►

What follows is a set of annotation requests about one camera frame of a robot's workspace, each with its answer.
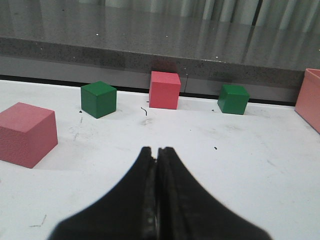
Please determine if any grey stone counter ledge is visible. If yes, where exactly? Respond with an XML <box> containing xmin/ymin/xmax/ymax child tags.
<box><xmin>0</xmin><ymin>0</ymin><xmax>320</xmax><ymax>104</ymax></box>

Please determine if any green cube right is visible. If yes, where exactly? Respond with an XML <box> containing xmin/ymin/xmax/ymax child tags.
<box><xmin>217</xmin><ymin>84</ymin><xmax>250</xmax><ymax>115</ymax></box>

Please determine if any green cube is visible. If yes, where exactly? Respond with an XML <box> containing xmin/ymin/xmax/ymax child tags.
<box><xmin>217</xmin><ymin>84</ymin><xmax>250</xmax><ymax>115</ymax></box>
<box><xmin>80</xmin><ymin>81</ymin><xmax>117</xmax><ymax>119</ymax></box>

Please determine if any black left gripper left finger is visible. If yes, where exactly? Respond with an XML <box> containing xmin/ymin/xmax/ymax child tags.
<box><xmin>51</xmin><ymin>147</ymin><xmax>157</xmax><ymax>240</ymax></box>

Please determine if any pink red cube centre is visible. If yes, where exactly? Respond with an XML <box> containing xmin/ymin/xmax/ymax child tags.
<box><xmin>149</xmin><ymin>71</ymin><xmax>181</xmax><ymax>110</ymax></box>

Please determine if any pink plastic tray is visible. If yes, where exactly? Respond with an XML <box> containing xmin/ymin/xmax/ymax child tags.
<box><xmin>295</xmin><ymin>68</ymin><xmax>320</xmax><ymax>133</ymax></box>

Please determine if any green cube left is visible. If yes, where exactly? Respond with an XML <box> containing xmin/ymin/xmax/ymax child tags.
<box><xmin>80</xmin><ymin>81</ymin><xmax>117</xmax><ymax>119</ymax></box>

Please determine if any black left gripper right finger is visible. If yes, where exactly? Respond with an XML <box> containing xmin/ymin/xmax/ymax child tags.
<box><xmin>156</xmin><ymin>147</ymin><xmax>271</xmax><ymax>240</ymax></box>

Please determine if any large pink cube near left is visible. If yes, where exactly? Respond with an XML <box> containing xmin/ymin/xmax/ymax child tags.
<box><xmin>0</xmin><ymin>102</ymin><xmax>58</xmax><ymax>168</ymax></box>

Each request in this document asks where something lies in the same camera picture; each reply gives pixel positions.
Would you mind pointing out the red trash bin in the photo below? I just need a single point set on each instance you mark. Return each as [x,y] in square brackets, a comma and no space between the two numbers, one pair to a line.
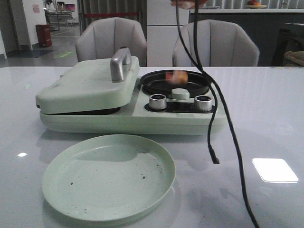
[43,35]

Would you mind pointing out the pink bowl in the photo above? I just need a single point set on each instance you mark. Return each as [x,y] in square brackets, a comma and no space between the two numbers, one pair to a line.
[188,4]

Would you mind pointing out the fruit bowl on counter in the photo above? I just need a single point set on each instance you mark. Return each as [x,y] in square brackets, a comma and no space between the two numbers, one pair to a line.
[254,4]

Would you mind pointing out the shrimp pieces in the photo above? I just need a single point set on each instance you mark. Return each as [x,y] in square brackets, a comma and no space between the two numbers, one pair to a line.
[176,77]

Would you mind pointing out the dark grey counter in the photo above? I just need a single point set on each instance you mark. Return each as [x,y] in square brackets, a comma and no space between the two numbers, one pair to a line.
[261,25]

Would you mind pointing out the breakfast maker lid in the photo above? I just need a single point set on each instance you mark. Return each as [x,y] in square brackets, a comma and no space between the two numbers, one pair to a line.
[92,85]

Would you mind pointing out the mint green breakfast maker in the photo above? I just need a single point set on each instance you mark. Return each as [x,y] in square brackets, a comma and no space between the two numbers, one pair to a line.
[132,118]

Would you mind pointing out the dark armchair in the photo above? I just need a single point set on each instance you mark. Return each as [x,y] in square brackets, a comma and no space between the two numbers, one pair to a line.
[290,41]

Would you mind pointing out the black round frying pan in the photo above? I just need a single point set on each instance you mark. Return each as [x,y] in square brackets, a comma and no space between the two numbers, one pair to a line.
[158,82]

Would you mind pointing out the right grey chair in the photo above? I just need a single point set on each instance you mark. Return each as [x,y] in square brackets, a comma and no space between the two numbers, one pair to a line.
[220,43]

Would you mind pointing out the grey chair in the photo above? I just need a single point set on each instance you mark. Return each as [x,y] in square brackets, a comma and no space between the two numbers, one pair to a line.
[103,37]
[220,43]

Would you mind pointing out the white cabinet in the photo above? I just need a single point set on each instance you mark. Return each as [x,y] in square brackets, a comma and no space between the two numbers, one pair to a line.
[162,33]

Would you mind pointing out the silver control knob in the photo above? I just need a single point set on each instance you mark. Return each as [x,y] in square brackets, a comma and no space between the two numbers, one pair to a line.
[158,102]
[202,103]

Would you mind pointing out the mint green plate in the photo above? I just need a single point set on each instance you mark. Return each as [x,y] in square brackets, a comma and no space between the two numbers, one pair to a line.
[111,179]

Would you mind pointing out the left silver control knob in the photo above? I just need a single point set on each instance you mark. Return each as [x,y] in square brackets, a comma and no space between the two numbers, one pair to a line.
[158,102]

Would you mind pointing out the right silver control knob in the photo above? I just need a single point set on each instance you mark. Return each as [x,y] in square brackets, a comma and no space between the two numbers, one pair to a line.
[202,103]

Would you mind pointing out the left grey chair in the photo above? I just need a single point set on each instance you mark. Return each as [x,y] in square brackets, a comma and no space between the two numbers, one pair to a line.
[103,37]

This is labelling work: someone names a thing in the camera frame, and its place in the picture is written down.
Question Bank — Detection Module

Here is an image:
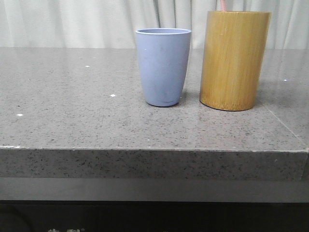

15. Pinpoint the blue plastic cup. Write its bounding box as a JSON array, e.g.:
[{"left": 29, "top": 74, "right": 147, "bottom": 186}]
[{"left": 136, "top": 28, "right": 191, "bottom": 107}]

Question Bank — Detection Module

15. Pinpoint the pink chopstick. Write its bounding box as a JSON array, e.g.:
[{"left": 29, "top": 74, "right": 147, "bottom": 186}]
[{"left": 220, "top": 0, "right": 227, "bottom": 12}]

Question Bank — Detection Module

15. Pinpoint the bamboo cylinder holder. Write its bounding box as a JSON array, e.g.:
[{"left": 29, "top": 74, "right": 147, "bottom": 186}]
[{"left": 199, "top": 11, "right": 271, "bottom": 111}]

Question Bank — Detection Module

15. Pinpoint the white curtain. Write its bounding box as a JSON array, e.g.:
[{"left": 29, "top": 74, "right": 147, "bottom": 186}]
[{"left": 0, "top": 0, "right": 309, "bottom": 49}]

◄

Your assignment:
Beginning with the line that contains "Would you mind pointing out the mint green plate" and ending with the final line of the entries, every line must be copied exactly; the pictures must not.

Written answer:
Would you mind pointing out the mint green plate in the photo above? I just need a single point set on each instance you mark. Return each as [x,y] in square brackets, a comma and no space between the two numbers, one pair to a line.
[111,179]

Would you mind pointing out the left silver control knob in the photo above? I just need a single point set on each instance you mark. Return each as [x,y] in square brackets, a comma and no space between the two numbers, one pair to a line.
[158,102]

Would you mind pointing out the right silver control knob in the photo above? I just need a single point set on each instance you mark. Return each as [x,y] in square brackets, a comma and no space between the two numbers, one pair to a line.
[202,103]

Would you mind pointing out the left grey chair in the photo above? I just need a single point set on each instance you mark. Return each as [x,y] in square brackets, a comma and no space between the two numbers, one pair to a line.
[103,37]

This is labelling work: someone names a thing in the camera frame, and its place in the picture is written down.
Question Bank — Detection Module

Here is an image:

15. Pinpoint the blue plastic cup. Write its bounding box as a JSON array, e.g.:
[{"left": 29, "top": 74, "right": 147, "bottom": 186}]
[{"left": 136, "top": 28, "right": 191, "bottom": 107}]

Question Bank — Detection Module

15. Pinpoint the pink chopstick. Write its bounding box as a JSON array, e.g.:
[{"left": 29, "top": 74, "right": 147, "bottom": 186}]
[{"left": 220, "top": 0, "right": 227, "bottom": 12}]

Question Bank — Detection Module

15. Pinpoint the bamboo cylinder holder. Write its bounding box as a JSON array, e.g.:
[{"left": 29, "top": 74, "right": 147, "bottom": 186}]
[{"left": 199, "top": 11, "right": 271, "bottom": 111}]

Question Bank — Detection Module

15. Pinpoint the white curtain. Write its bounding box as a JSON array, e.g.:
[{"left": 29, "top": 74, "right": 147, "bottom": 186}]
[{"left": 0, "top": 0, "right": 309, "bottom": 49}]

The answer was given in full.